書禾小臉一板,有點生氣了:“那你跟念姐談戀愛的時候更噁心,天天在我們面前秀恩愛,說什麼沒有她活不下去,愛她一輩子麼麼噠的,我說什麼了嗎?”
“之前我就在想,得抽空去找你把離婚證領一下的,現在你自己找上門了,這離婚證你領也得領,不領也得領。”
前面還軟聲細語地哄。
見他不吃這一套,立馬就翻臉。
靳遠行覺得有意思極了,彎腰逼近她的小臉,笑著問:“我要就不領,你能拿我怎樣?”
書禾一手扶著床沿,身子往後仰了仰。
退出了他的氣息範圍。
之前還能拿死威脅他。
這會兒他記憶全失,擺明了軟硬不吃。
書禾一時半會兒還真想不出辦法拿捏他。
正僵持著,枝枝忽然推開了半掩的臥室門,一眼看到靳遠行就開始哇哇大哭:“哥——”
書禾站起來。
靳遠行坐在床上沒動,只扭身看過去:“這誰?”
“枝枝,你妹妹。”書禾說。
枝枝跑過來抱住靳遠行:“哥,你怎麼回來了,你回來就別走了嗚嗚嗚……”
靳遠行皺眉,不喜歡被人這麼親密地抱著。
一手抵著她肩膀把人推開,然後瞥了眼她毛衣下微隆的小腹:“這是胖的,還是懷孕了?”
枝枝:“……”
書禾咳了兩聲,說:“懷孕,她剛剛結婚,跟融拓醫藥的公子賀牧,不知道你認不認識。”
靳遠行知道賀牧,但跟他並沒有什麼交集。
對這個妹妹同樣沒什麼印象。
但還是在第一時間決定接納她。
不為別的,就為了剛剛的那句‘回來就別走了’。
先挖一個同盟在身邊再說。
“你們聊吧,我下樓去幫阿姨做午飯。”書禾看一眼時間,一邊說著,一邊往外走。
靳遠行等她離開後,才抽了張紙巾給枝枝擦眼淚:“枝枝是吧?我之前對你跟夏書禾……有區別嗎?”

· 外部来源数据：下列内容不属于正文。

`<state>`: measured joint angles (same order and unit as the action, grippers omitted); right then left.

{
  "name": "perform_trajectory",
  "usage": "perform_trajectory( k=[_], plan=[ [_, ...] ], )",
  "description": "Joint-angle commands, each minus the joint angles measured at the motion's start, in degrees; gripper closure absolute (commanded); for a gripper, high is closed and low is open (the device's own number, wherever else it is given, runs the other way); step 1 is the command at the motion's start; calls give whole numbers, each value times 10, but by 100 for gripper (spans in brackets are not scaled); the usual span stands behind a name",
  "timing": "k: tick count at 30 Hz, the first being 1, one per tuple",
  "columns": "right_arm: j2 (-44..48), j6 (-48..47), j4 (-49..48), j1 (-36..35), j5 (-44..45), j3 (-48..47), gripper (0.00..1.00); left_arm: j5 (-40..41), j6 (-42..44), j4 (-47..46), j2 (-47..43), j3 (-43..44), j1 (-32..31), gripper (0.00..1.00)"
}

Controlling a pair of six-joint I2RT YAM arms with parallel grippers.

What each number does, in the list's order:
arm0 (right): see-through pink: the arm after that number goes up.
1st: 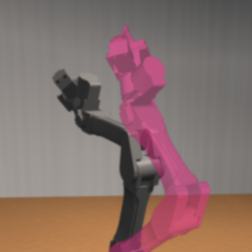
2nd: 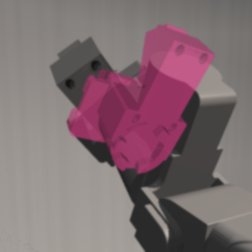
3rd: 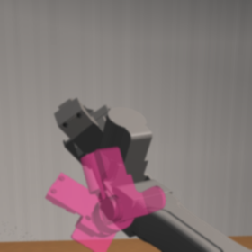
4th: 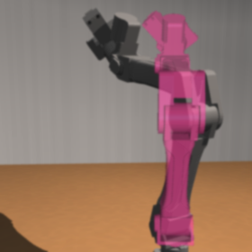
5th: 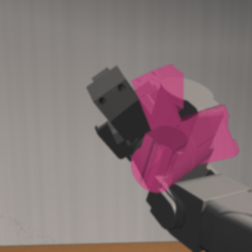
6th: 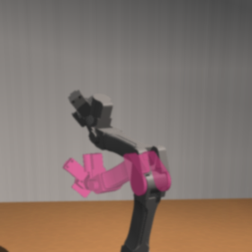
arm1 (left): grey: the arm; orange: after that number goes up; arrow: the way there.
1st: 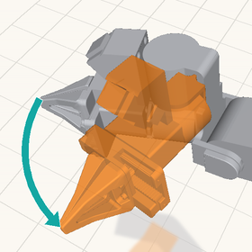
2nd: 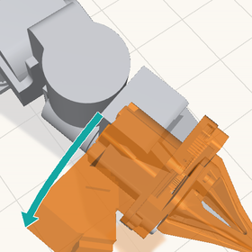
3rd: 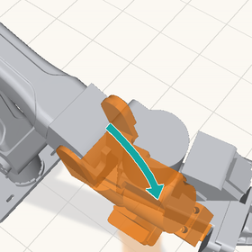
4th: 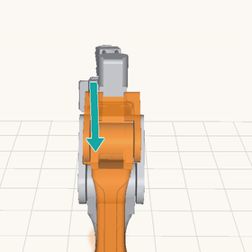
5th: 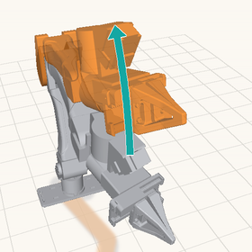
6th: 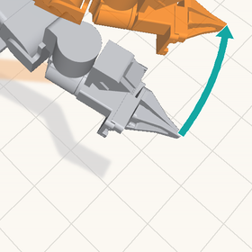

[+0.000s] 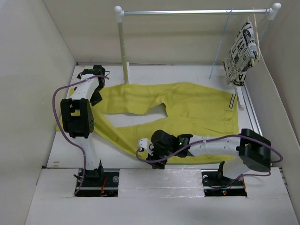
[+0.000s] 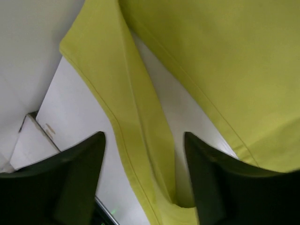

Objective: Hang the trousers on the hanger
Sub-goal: Flatten out the trousers at the center of the board.

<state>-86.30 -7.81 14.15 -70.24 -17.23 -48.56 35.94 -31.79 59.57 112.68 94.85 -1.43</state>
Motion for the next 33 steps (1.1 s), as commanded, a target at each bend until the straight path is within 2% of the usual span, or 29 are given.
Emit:
perform_trajectory(
  k=[1,3,4,6,7,8,9,10,11,13,14,16,17,19,20,21,23,24,26,27,28,29,31,33],
  plan=[
    [59,20,35,-5,32,-4,39,9,-3,-23,-61,-11,-10,32],
    [102,30,55,14,55,-5,42,12,1,-41,-94,-43,-10,24],
    [120,37,61,25,70,-5,45,5,5,-52,-136,-59,-10,24],
    [152,47,86,55,90,-10,79,-9,5,-80,-182,-103,-10,24],
    [185,63,96,93,123,-11,91,-18,10,-91,-230,-123,-10,24],
    [203,70,102,114,136,-11,100,-61,22,-127,-252,-144,-10,25],
    [218,76,117,139,154,-8,100,-75,24,-138,-275,-183,-10,26],
    [247,109,127,196,196,-5,100,-89,25,-146,-310,-203,-10,27],
    [263,127,143,227,218,1,100,-131,32,-170,-341,-240,-10,31],
    [290,139,152,298,223,13,100,-168,35,-189,-372,-272,-16,38],
    [316,142,149,369,221,20,86,-215,48,-202,-387,-288,-16,42],
    [331,147,137,445,188,37,66,-249,55,-229,-424,-311,-16,61],
    [336,146,128,518,178,43,52,-294,65,-247,-437,-313,-16,79],
    [326,148,106,592,118,48,43,-344,76,-271,-459,-310,-16,85],
    [316,148,93,626,95,57,37,-356,80,-289,-460,-303,-43,86],
    [289,152,61,687,72,60,35,-345,83,-295,-456,-282,-68,85],
    [250,169,27,736,14,62,33,-269,84,-289,-418,-248,-129,84],
    [213,172,6,769,12,58,32,-256,83,-286,-399,-216,-177,83],
    [183,177,-10,802,35,51,29,-245,78,-295,-375,-197,-211,79],
    [171,174,-19,819,52,46,27,-249,76,-306,-377,-201,-239,77],
    [141,170,-29,896,47,43,25,-256,74,-331,-396,-218,-272,69],
    [141,170,-32,897,47,43,25,-259,74,-337,-396,-218,-272,66],
    [111,163,-44,966,26,37,23,-266,70,-338,-400,-244,-324,60],
    [82,148,-41,998,5,22,22,-266,61,-343,-406,-284,-352,55]
  ],
)
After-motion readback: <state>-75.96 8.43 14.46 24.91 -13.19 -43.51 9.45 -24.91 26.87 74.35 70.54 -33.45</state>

“哥,你真跟他們說的那樣失憶了啊?”枝枝擦著滿臉的眼淚鼻涕,抽抽搭搭:“沒區別啊,有時候很好,有時候就老欺負我們,尤其是書禾,動不動就逼她給你準備洗澡水,手洗衣服,伺候你吃飯喝水,去夜總會接你,也就書禾脾氣好,反正我是不聽你指揮的。”
他原來竟是這麼惡劣的性格嗎?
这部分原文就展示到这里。